The Keyfactor report is of particular interest as the exponential growth of the Internet of Things has made the data protection landscape infinitely more varied. By 2021 it is predicted there will be over 35 billion connected devices worldwide, and it appears that the IoT faces a unique set of challenges when it comes to generating entropy.
Random number generators
As you might expect, there is a significant difference in performance between random number generation (RNG) technologies. There’s random, then there’s truly random.
RNGs can be broadly categorized as either software or hardware solutions. Software solutions are often referred to as pseudo random number generators (PRNG). If you’re looking for an indication of how random the output is, there’s a clue in the name. They are referred to as pseudo because conventional software isn’t capable of creating true randomness. Hardware solutions offer a greater degree of randomness but, again, not all solutions perform in the same way.

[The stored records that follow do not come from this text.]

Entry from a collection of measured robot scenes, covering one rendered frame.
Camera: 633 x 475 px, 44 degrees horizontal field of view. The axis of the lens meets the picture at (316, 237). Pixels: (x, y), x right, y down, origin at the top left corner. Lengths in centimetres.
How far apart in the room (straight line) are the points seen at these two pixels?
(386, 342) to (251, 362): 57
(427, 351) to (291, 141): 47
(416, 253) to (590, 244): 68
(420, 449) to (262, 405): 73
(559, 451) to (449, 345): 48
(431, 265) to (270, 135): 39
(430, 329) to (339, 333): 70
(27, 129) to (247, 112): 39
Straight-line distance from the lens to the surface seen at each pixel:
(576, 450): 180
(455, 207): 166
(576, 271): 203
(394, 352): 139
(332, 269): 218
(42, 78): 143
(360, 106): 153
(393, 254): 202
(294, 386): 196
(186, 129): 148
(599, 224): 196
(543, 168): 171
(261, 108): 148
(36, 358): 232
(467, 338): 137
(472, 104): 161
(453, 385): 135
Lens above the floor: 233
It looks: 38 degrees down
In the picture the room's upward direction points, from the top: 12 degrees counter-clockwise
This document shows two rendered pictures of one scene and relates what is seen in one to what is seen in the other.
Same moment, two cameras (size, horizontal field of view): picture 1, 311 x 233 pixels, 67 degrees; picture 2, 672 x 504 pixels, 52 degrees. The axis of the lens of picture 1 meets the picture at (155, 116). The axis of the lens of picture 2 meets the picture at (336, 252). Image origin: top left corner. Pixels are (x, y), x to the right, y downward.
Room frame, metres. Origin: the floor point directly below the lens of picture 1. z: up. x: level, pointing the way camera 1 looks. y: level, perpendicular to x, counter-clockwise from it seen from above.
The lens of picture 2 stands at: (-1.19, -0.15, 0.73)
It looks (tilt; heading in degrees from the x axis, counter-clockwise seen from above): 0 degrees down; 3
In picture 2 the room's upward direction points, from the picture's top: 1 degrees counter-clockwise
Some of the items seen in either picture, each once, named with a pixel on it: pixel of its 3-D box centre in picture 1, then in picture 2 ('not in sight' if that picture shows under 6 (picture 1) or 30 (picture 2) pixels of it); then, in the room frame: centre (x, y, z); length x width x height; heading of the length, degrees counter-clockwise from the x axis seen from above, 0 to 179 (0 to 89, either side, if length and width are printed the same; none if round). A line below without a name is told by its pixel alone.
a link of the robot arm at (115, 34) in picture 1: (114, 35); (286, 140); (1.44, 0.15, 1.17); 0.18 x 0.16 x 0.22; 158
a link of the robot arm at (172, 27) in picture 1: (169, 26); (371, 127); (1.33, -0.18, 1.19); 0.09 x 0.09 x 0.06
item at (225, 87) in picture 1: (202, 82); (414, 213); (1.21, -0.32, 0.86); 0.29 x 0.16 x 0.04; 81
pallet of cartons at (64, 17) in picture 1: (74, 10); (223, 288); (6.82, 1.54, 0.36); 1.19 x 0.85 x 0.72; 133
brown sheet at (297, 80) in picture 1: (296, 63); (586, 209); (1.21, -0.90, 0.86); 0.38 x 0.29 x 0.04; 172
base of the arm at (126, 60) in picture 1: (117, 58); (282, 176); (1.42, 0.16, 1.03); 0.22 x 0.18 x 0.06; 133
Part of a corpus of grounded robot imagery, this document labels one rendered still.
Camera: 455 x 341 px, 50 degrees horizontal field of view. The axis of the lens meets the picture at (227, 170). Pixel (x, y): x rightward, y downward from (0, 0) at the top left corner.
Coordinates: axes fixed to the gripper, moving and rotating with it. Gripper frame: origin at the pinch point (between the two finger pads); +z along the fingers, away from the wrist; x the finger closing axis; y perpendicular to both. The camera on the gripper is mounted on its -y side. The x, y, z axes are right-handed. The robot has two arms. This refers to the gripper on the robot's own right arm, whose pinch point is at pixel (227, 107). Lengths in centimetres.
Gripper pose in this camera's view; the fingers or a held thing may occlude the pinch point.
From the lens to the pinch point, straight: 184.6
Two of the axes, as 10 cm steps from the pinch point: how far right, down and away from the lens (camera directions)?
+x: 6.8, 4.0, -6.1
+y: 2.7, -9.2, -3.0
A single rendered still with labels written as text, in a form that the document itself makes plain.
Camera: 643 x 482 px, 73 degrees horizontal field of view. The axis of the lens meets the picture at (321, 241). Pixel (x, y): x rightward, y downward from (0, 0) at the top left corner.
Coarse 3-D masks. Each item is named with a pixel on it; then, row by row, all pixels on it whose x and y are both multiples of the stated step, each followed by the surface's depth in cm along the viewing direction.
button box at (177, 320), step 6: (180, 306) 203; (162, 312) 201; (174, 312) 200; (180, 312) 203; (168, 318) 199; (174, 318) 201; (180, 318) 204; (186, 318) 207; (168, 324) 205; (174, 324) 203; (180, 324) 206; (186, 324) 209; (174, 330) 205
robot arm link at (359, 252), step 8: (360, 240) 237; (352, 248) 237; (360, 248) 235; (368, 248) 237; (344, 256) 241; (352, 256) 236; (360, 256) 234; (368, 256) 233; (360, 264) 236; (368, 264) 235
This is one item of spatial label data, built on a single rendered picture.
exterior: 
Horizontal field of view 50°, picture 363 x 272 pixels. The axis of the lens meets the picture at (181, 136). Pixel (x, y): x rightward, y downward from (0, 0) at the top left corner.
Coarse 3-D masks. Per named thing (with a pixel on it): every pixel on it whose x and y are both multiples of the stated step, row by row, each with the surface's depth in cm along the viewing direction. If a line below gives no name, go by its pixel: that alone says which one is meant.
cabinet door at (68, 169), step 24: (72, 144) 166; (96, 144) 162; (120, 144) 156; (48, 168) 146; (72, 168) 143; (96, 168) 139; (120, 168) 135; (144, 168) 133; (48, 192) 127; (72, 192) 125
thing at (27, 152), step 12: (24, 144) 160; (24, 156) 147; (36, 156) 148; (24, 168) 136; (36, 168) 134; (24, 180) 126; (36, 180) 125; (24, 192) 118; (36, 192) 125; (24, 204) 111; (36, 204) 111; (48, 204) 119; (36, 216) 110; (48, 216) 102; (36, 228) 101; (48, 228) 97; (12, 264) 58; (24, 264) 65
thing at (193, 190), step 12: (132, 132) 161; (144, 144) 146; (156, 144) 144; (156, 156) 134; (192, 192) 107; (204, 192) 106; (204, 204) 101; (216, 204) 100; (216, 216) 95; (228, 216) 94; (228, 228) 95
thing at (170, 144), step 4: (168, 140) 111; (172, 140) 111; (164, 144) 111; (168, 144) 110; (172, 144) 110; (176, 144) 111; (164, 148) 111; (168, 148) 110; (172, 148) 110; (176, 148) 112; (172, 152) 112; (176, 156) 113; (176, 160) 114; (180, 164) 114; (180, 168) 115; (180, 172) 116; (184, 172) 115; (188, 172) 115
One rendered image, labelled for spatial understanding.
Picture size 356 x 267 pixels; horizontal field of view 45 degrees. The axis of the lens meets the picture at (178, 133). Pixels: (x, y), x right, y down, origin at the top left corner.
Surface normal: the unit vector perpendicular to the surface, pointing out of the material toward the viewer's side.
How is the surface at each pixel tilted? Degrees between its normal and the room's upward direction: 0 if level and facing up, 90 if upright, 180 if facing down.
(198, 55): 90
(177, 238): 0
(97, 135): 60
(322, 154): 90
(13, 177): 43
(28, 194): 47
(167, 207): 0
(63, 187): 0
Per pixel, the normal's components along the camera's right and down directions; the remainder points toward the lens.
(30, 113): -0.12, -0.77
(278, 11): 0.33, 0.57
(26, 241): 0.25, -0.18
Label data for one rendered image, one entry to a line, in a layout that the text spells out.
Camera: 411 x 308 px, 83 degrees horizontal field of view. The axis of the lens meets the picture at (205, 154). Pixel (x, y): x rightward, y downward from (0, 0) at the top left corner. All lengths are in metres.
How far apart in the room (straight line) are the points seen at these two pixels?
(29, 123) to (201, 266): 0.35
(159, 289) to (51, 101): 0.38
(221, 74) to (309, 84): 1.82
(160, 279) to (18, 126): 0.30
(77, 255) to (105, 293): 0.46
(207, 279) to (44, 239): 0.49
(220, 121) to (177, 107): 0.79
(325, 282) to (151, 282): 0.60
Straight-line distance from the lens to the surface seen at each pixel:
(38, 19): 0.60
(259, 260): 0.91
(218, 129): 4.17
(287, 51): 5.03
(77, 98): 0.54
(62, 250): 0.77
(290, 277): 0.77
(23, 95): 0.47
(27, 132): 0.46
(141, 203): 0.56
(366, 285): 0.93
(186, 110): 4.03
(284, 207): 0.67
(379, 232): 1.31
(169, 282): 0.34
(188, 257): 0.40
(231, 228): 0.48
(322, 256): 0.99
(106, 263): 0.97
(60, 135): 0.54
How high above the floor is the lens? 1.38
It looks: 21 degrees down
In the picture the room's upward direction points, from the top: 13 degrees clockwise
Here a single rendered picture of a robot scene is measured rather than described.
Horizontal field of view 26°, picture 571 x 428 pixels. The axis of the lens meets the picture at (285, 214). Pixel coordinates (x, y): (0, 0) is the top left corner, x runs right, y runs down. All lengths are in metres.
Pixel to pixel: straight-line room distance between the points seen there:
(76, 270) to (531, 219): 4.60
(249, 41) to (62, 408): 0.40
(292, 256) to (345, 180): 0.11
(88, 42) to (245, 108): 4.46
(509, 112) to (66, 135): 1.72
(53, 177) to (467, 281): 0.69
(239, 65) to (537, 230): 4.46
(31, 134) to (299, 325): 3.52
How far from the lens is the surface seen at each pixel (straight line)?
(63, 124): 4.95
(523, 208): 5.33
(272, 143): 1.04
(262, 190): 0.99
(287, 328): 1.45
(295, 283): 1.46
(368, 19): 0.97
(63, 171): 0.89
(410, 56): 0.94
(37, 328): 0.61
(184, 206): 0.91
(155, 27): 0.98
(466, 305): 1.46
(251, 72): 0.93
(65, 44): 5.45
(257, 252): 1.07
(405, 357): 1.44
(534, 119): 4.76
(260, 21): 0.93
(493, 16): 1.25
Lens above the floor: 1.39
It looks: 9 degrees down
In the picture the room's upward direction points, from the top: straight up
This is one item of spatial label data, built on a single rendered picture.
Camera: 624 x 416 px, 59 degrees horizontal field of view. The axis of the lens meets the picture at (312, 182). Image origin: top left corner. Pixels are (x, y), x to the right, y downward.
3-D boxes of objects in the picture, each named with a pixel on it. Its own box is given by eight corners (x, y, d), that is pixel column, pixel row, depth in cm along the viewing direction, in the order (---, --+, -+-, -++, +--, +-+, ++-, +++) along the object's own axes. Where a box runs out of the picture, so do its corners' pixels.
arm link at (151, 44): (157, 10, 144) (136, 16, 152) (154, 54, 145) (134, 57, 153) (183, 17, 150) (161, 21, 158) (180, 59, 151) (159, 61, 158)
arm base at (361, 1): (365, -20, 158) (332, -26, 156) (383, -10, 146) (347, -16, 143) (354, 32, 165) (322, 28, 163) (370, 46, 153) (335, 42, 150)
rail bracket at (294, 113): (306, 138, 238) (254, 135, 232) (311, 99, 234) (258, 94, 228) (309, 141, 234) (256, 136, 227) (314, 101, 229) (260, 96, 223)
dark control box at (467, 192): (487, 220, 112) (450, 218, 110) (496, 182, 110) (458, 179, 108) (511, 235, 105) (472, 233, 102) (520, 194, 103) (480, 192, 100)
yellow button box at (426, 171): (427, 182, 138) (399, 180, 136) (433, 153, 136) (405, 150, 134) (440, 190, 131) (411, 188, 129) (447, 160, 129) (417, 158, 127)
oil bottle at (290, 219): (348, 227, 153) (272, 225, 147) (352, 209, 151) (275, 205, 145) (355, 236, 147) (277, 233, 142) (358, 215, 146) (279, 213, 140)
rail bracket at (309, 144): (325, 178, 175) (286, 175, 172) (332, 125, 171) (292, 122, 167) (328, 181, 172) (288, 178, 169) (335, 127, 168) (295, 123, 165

Quantum random number generation
Most hardware RNGs rely upon classical physics to generate randomness. However, classical physics is deterministic. By comparison, quantum physics is inherently non-deterministic.
Quantum RNGs, like the Quantis Range from IDQ, leverage the random properties of quantum physics to generate a true source of entropy, improving the quality of seed content for key generation. In addition, QRNGs have two other major advantages over conventional hardware RNGs. They allow live status checking and are invulnerable to environmental perturbation, further enhancing their random credentials.
A random revolution
The applications for QRNG are many and varied. They are helping to secure the next generation of mobile phone communications, providing long-term data protection for sensitive or personally identifiable information used in financial transactions, securing big data transmitted to and from cloud and datacenter services, even helping to secure the future of V2X communications. QRNG has also huge benefits for applications in computing and financial simulations, as well as in providing instantaneous true randomness for next-generation algorithms.
Although once considered an emerging technology, QRNG has become more mainstream in recent years. The significant rise in real-world applications has come, in no small part, as a result of the miniaturization of the technology. The ability to deliver QRNG in a compact application has led to a surge in mobile and IoT applications. IDQ’s own QRNG chip has been integrated into the ‘Galaxy A Quantum’, a custom edition of the Samsung Galaxy A71 5G smartphone commercialized by SK Telecom, as well as into the new VinSmart Aris 5G Smartphone, providing a new level of personal data security.
In an IoT world, data security extends beyond core systems to the very edge of what has become a virtualized and borderless infrastructure. As the sheer volume and variety of connected devices increases, QRNG is helping to secure mass market consumer applications. It is the security of data passing to and from the billions of connected, user-owned endpoints that has become the key challenge.
VinSmart and SK Telecom are just two of the global organizations pioneering the use of QRNG technology, with applications including mobile communications, PAY and medical data, critical national infrastructure, CCTV networks and next-generation quantum-safe cryptography.
Quantum-enhanced security as a root of trust
As the world transitions into a quantum era, information security professionals need to be confident that the systems they have in place are fit for purpose. Trust plays an essential role in information security. Developers need to be able to rely on the source of entropy that is the foundation of their cryptographic systems. In turn, customers need to have trust in the security and integrity of the systems they are entrusting their data to.
Adding a quantum twist to your crypto systems gives you an easy and painless head start in your organization’s journey to quantum security, strengthening instantly your cyber security posture. Quantum-enhanced security keys are set to become the new normal. Organizations should start implementing QRNG today to better protect their partners and customers’ data, as well as using it as an option to offer additional services.